Will 2012 be a good year for the Puget Sound economy?

Jan 17, 2012

Local economist Dick Conway unveiled his economic forecast for the region recently, and he painted an optimistic picture, describing it as "a sunny day, with some clouds".

On this week's Money Matters, financial commentator Greg Heberlein tells KPLU's Dave Meyer that he thinks there's a good case for optimism this year.

Here's Greg's reaction to Conway's forecast:

Economist Dick Conway sees a Puget Sound economy on the mend. Various indicators, predicated in part on Seattle’s two biggest employers, Boeing and Microsoft, suggest the small steps of improvement in 2011 will continue in 2012.

Dick Conway has been doing this for 30 years. He knows the local economy inside and out, and is respected for his analysis and insights.

Economists often are accused of looking at the past six months and projecting into the future. Some consider their predictions derived more from Ouija boards than science.

Economists come in all flavors. I once had the privilege of interviewing perhaps the two most famous economists of the past century, John Kenneth Galbraith and Milton Friedman. 

Now dead, they were gentlemen and icons in the forecasting business. That’s about the only similarities. The two were at opposite ends of the economic spectrum. Galbraith believed government’s role was crucial. Friedman believed  government should play a minimal role, staying out of the way of private enterprise.

Conway is also a gentleman. He rarely forecasts in the extreme.  He says with employment at Boeing and Microsoft picking up, with retail sales headed higher, with exports from the nation’s top exporting state rising, we can be hopeful.

A downside, he added, could be the state’s regressive tax system.

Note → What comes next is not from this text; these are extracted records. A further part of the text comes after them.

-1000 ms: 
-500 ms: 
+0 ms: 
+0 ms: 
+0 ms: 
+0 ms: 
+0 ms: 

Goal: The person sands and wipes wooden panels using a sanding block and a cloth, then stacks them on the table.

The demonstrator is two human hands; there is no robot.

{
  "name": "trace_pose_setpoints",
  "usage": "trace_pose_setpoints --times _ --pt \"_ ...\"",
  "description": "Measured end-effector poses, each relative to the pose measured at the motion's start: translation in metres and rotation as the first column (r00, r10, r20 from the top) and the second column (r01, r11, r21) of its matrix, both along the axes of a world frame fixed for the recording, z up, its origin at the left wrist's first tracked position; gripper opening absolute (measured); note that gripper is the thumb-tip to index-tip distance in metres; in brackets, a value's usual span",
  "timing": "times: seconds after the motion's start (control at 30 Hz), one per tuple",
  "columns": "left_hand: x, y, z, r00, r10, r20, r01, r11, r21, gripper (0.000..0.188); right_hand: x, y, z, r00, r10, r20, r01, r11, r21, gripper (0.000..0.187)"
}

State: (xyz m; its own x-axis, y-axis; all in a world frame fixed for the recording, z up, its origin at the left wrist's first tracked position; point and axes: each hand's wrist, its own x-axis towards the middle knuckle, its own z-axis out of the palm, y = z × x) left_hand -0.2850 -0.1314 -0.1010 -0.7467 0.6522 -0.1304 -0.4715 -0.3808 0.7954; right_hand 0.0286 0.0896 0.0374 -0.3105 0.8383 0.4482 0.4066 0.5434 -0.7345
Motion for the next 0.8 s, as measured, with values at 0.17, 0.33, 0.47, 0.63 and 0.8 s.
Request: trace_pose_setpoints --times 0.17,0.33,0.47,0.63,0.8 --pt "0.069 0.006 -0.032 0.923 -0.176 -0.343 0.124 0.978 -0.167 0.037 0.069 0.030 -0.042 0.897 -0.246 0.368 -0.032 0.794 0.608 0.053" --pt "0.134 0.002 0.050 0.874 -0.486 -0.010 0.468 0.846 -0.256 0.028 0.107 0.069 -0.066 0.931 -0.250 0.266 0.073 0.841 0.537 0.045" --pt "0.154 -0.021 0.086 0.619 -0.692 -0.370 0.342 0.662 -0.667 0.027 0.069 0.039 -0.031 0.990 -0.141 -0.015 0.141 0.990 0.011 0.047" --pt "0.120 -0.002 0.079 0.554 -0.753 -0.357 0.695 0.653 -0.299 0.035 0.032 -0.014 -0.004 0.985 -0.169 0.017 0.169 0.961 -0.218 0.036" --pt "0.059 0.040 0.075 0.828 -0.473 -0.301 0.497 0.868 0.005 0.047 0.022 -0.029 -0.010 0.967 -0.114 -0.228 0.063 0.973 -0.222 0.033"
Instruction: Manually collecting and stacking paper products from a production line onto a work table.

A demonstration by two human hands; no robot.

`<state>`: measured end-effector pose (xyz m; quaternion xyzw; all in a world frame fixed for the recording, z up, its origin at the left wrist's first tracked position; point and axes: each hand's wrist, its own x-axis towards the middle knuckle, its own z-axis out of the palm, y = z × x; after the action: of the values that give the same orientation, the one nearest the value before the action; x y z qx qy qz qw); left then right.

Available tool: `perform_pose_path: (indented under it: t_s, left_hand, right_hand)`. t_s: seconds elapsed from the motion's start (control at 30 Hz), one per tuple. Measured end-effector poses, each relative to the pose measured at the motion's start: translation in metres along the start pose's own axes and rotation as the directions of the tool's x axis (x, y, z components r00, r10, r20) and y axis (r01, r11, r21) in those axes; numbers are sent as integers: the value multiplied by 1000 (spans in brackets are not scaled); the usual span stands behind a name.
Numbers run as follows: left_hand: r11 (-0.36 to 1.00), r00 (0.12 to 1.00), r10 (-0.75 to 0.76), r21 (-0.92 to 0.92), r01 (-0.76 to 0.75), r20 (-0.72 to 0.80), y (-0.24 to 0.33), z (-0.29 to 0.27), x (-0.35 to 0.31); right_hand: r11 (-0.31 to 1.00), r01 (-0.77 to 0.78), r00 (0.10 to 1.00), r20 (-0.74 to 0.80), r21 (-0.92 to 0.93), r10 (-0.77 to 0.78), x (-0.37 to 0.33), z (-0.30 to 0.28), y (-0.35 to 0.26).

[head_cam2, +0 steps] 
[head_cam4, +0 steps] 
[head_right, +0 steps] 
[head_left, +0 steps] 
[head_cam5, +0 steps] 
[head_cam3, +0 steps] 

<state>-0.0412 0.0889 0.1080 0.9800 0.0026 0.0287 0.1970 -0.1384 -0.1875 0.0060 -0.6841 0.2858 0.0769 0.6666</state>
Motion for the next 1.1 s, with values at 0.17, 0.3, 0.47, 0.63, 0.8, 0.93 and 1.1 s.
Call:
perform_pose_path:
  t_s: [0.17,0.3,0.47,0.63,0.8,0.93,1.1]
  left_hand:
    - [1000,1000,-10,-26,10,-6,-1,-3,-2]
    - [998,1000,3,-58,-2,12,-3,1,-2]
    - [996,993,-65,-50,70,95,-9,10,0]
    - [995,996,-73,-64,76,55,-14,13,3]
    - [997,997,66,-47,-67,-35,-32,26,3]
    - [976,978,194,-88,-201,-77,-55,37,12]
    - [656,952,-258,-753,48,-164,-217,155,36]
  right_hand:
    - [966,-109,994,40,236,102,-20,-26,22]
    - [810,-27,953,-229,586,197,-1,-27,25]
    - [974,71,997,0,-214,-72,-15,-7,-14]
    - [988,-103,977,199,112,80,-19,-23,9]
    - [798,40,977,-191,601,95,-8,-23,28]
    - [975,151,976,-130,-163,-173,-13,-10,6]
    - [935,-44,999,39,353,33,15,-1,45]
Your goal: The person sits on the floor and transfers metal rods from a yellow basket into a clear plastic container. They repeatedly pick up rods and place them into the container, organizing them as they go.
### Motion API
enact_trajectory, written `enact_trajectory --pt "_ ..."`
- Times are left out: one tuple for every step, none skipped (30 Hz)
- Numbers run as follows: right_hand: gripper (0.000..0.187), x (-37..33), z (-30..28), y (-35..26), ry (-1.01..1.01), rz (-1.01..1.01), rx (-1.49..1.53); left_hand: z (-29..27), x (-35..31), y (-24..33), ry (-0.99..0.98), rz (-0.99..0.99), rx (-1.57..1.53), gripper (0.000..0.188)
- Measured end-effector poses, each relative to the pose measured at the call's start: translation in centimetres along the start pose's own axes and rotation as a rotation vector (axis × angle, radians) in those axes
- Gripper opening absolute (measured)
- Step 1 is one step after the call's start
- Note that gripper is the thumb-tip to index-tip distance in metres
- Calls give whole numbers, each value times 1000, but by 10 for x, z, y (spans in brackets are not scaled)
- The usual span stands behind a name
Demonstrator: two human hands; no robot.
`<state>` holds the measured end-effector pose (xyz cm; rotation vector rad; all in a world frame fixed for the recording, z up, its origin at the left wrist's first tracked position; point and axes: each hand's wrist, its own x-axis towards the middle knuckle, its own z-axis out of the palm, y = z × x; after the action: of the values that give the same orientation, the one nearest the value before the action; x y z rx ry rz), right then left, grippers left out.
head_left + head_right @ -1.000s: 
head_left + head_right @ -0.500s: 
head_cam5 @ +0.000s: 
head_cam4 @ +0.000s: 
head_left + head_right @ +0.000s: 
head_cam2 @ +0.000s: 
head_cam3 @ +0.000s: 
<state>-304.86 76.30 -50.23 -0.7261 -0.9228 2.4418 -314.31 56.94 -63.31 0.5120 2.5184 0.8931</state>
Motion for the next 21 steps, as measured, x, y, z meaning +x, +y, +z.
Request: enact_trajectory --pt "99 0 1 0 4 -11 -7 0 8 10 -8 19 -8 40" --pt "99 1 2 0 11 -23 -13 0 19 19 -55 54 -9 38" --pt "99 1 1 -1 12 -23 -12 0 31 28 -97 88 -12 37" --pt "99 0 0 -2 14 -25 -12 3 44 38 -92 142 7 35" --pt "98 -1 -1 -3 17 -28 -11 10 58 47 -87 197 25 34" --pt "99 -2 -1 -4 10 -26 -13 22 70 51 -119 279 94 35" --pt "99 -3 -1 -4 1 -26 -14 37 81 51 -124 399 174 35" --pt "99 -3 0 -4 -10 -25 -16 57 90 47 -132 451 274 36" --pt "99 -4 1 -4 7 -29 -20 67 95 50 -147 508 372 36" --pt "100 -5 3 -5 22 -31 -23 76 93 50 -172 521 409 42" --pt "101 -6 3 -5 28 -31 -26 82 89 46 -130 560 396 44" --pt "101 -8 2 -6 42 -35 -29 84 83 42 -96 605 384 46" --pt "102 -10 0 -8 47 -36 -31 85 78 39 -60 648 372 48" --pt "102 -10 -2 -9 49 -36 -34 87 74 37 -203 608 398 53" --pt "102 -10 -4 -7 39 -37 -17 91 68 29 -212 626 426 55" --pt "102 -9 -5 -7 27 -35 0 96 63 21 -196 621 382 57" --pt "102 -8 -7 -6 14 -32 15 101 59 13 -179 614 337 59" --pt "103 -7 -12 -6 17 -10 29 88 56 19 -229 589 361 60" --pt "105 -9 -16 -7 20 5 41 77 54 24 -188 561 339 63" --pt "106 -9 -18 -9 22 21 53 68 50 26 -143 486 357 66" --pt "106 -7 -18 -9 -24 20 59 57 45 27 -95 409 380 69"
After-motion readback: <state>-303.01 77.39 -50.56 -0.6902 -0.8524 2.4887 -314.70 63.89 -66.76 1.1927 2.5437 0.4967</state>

On a national scale, I see headwinds that could turn all the good news into another 2008 collapse. Conway, incidentally, was among many who at the peak in January 2008 predicted the national recession wouldn’t hit the Puget Sound economy.     

These are not predictions, more like concerns for which we need resolution.  In one form or another, economic fears always exist.

There must be a moderate outcome to the economic Armageddon threatening Europe. One respected onlooker suggests that if that unwinds, the U.S. could face a $10 trillion problem.

Budget deficits continue to rise, both on the local and national levels. Without at least a slowing of the rate, if not a dramatic move in the opposite direction, we could drown in red ink.

If the economy shows signs of deteriorating, the contraction could occur faster than anyone thinks. 

Derivatives allow investors to buy a piece of paper representing, say, a stock, without owning the stock. They are elastic – they can multiply to the upside, or contract downward at the speed of light. The derivative market has ballooned from $100 trillion 10 years ago to $700 trillion today.

Consumers decide with their purchases how robust an economic expansion will be. Growing angst among those concerned about the wealthy getting wealthier could have negative economic consequences. Saving could supplant spending.

All things considered, let’s hope Conway’s improving-growth outlook holds sway.